With the pictures left out, copy the listing below exactly.

□ □ □

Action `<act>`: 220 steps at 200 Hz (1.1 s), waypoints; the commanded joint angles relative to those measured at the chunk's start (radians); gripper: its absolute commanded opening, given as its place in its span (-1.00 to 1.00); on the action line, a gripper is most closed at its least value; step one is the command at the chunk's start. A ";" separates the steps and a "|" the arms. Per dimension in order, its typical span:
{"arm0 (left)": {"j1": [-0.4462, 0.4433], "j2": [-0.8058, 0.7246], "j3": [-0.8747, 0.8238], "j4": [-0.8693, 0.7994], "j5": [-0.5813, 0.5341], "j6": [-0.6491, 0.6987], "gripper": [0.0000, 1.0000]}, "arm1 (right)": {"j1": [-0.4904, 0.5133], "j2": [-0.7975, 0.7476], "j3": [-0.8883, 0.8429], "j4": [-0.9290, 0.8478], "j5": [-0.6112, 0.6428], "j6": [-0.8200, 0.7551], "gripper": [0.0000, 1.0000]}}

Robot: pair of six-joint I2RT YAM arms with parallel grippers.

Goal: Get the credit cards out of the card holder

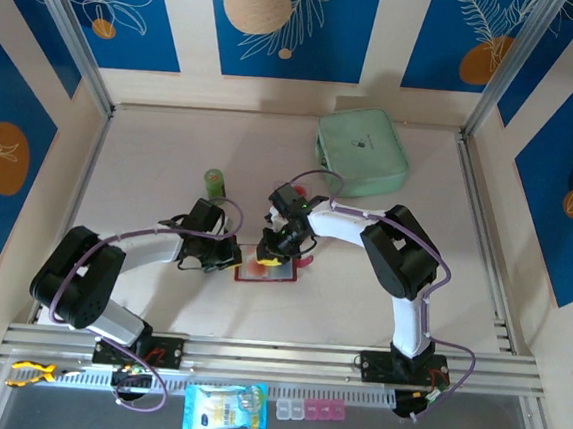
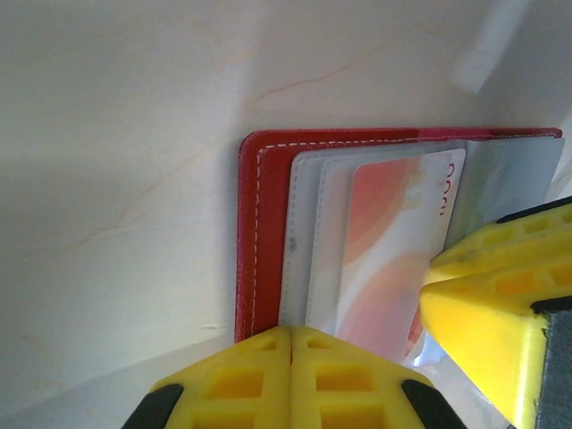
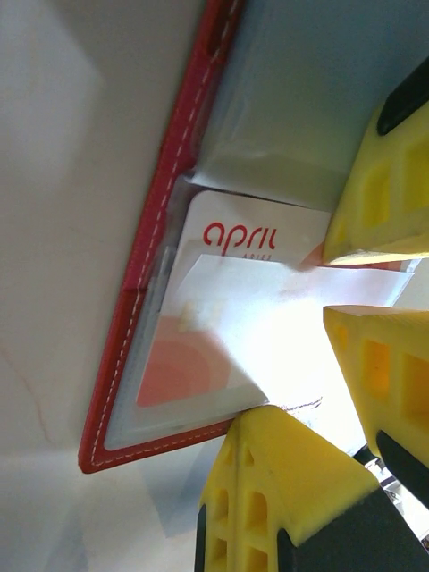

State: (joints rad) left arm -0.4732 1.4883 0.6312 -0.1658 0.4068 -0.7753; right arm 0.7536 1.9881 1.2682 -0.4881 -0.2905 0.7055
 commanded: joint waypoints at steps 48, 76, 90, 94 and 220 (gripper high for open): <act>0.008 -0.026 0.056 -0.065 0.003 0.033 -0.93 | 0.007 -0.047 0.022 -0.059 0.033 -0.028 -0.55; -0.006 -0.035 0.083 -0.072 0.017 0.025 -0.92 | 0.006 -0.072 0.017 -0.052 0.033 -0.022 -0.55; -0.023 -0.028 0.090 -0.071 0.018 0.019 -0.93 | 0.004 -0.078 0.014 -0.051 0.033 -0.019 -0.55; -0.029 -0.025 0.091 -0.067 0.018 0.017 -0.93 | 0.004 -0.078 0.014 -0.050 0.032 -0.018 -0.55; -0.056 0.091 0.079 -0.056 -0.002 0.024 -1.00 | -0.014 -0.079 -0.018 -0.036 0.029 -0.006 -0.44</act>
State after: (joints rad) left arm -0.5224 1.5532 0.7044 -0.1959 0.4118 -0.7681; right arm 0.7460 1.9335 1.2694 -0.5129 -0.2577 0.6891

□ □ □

WRITTEN RESPONSE:
Action `<act>`: 220 steps at 200 Hz (1.1 s), waypoints; the commanded joint angles relative to those measured at the chunk's start (radians); gripper: its absolute commanded opening, given as its place in its span (-1.00 to 1.00); on the action line, a gripper is most closed at its least value; step one is the command at the chunk's start. A ";" separates the steps and a "|" the arms. Per dimension in order, its typical span:
{"arm0 (left)": {"j1": [-0.4462, 0.4433], "j2": [-0.8058, 0.7246], "j3": [-0.8747, 0.8238], "j4": [-0.8693, 0.7994], "j5": [-0.5813, 0.5341], "j6": [-0.6491, 0.6987], "gripper": [0.0000, 1.0000]}, "arm1 (right)": {"j1": [-0.4904, 0.5133], "j2": [-0.7975, 0.7476], "j3": [-0.8883, 0.8429], "j4": [-0.9290, 0.8478], "j5": [-0.6112, 0.6428], "j6": [-0.8200, 0.7551], "gripper": [0.0000, 1.0000]}}

Robot: pair of six-joint I2RT YAM arms with parallel grippers.

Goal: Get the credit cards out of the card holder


State: (joints rad) left arm -0.4732 1.4883 0.6312 -0.1658 0.4068 -0.7753; right arm 0.7536 1.9881 1.2682 -0.4881 -0.2905 0.7055
 commanded: joint waypoints at steps 48, 76, 90, 94 and 220 (gripper high for open): <act>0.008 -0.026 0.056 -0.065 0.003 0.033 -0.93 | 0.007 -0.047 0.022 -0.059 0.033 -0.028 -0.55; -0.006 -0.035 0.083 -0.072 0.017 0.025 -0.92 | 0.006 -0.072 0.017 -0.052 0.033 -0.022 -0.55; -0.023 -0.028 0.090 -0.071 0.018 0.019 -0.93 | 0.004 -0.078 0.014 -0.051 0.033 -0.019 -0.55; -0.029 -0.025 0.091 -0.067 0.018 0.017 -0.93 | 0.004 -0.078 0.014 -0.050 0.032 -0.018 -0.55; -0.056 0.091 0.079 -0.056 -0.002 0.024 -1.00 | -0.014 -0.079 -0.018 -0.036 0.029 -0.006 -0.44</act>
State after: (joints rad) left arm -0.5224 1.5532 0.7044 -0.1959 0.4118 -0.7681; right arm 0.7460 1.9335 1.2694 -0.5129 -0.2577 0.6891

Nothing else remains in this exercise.